DIRECTIONS: Drop every picture and copy exactly the lines from the one with "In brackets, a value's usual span" through the last line of the listing below.

(INPUT DATA Opens)

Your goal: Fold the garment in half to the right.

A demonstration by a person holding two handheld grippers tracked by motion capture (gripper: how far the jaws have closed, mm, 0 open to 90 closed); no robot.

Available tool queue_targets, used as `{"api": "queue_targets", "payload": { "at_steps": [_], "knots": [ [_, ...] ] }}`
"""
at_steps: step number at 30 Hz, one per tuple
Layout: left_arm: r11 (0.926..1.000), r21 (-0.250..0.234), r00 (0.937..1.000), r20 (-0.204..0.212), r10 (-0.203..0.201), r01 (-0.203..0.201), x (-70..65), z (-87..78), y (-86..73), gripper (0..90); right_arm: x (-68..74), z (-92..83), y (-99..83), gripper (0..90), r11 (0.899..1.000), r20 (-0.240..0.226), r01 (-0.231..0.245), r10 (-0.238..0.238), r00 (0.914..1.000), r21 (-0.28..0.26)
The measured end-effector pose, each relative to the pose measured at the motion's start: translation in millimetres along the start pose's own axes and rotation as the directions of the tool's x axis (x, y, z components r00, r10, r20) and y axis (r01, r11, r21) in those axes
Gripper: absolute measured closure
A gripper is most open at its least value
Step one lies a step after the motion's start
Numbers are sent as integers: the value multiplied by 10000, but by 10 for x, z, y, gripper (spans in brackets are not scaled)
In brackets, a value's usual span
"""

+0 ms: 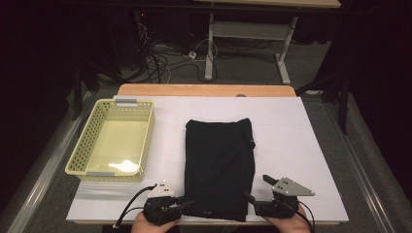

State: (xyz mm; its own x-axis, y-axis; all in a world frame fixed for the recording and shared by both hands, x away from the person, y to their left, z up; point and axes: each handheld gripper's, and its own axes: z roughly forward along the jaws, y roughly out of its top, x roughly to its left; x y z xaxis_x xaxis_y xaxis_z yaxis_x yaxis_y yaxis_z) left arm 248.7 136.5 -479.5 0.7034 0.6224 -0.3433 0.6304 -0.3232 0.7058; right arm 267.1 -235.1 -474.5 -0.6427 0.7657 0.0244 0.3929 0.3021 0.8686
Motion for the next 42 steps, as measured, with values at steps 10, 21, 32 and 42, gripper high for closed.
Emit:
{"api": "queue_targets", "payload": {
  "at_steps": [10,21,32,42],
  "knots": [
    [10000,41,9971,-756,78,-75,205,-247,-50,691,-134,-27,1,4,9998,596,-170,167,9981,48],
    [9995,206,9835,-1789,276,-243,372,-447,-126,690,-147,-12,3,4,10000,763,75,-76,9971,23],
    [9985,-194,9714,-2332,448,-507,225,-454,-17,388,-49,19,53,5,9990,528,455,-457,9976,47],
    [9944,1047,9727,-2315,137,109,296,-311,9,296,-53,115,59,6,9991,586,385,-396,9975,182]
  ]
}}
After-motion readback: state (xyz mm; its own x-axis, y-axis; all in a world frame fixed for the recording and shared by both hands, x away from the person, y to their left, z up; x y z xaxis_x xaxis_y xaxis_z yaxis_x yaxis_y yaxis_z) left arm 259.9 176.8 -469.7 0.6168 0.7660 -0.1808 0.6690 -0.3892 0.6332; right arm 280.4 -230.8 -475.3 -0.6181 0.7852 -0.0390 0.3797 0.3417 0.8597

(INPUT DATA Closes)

ANSWER TO THE EXERCISE:
In brackets, a value's usual span
"""

+0 ms: 

State: (xyz mm; its own x-axis, y-axis; all in a world frame fixed for the recording and shared by both hands, x away from the person, y to their left, z up; point and axes: each handheld gripper's, and its own axes: z roughly forward along the jaws, y roughly out of its top, x roughly to its left; x y z xaxis_x xaxis_y xaxis_z yaxis_x yaxis_y yaxis_z) left arm 248.7 136.5 -479.5 0.7034 0.6224 -0.3433 0.6304 -0.3232 0.7058; right arm 267.1 -235.1 -474.5 -0.6427 0.7657 0.0244 0.3929 0.3021 0.8686
Motion for the next 42 steps, as measured, with values at steps 10, 21, 32 and 42, gripper high for closed.
Emit:
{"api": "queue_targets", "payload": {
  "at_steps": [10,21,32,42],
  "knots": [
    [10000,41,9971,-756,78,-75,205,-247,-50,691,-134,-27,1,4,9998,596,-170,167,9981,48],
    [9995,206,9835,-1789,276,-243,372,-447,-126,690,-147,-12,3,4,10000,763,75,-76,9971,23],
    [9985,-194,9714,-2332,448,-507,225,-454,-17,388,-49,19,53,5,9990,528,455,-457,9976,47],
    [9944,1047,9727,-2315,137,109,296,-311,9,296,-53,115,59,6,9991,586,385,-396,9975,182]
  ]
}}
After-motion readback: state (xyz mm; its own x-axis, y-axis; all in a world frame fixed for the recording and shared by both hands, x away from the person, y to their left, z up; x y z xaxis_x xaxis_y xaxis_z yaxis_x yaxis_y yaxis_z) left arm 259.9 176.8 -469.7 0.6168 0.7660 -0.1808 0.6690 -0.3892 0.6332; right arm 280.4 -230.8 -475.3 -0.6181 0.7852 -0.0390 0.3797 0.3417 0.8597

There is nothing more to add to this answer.